● Exercise directions:
From the first line to the last, write out the data below exactly.

----- Dataset excerpt -----

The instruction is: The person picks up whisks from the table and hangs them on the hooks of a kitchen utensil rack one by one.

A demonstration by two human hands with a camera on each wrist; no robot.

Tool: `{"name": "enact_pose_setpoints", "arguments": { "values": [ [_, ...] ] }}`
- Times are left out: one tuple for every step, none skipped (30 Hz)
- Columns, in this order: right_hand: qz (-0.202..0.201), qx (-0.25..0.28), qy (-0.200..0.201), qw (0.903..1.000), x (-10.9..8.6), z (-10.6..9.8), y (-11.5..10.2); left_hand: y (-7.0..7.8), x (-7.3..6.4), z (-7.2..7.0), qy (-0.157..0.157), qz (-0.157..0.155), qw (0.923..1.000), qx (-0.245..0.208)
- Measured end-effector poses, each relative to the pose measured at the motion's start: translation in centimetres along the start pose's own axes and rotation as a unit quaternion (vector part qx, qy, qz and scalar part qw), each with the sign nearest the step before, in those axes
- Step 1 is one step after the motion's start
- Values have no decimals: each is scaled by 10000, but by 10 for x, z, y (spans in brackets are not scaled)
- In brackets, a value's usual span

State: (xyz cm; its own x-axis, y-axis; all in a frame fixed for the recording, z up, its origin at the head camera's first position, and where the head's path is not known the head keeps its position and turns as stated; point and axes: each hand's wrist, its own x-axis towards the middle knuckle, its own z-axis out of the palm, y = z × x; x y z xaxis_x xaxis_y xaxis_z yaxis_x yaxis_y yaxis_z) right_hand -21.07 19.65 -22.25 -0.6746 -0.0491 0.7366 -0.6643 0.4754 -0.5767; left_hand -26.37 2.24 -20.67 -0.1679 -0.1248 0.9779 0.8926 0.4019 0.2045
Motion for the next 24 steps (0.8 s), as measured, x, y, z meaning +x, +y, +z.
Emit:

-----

● Worked solution:
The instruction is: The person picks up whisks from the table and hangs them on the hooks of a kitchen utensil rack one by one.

A demonstration by two human hands with a camera on each wrist; no robot.

Tool: `{"name": "enact_pose_setpoints", "arguments": { "values": [ [_, ...] ] }}`
- Times are left out: one tuple for every step, none skipped (30 Hz)
- Columns, in this order: right_hand: qz (-0.202..0.201), qx (-0.25..0.28), qy (-0.200..0.201), qw (0.903..1.000), x (-10.9..8.6), z (-10.6..9.8), y (-11.5..10.2); left_hand: y (-7.0..7.8), x (-7.3..6.4), z (-7.2..7.0), qy (-0.157..0.157), qz (-0.157..0.155), qw (0.923..1.000), qx (-0.245..0.208)
- Measured end-effector poses, each relative to the pose measured at the motion's start: translation in centimetres along the start pose's own axes and rotation as a unit quaternion (vector part qx, qy, qz and scalar part qw), each with the sign nearest the step before, in those axes
- Step 1 is one step after the motion's start
- Values have no decimals: each is scaled by 10000, but by 10 for x, z, y (spans in brackets are not scaled)
- In brackets, a value's usual span

State: (xyz cm; its own x-axis, y-axis; all in a frame fixed for the recording, z up, its origin at the head camera's first position, and where the head's path is not known the head keeps its position and turns as stated; point and axes: each hand's wrist, its own x-axis towards the middle knuckle, its own z-axis out of the palm, y = z × x; x y z xaxis_x xaxis_y xaxis_z yaxis_x yaxis_y yaxis_z) right_hand -21.07 19.65 -22.25 -0.6746 -0.0491 0.7366 -0.6643 0.4754 -0.5767; left_hand -26.37 2.24 -20.67 -0.1679 -0.1248 0.9779 0.8926 0.4019 0.2045
Motion for the next 24 steps (0.8 s), as measured, x, y, z meaning +x, +y, +z.
Emit:

The full output has been given.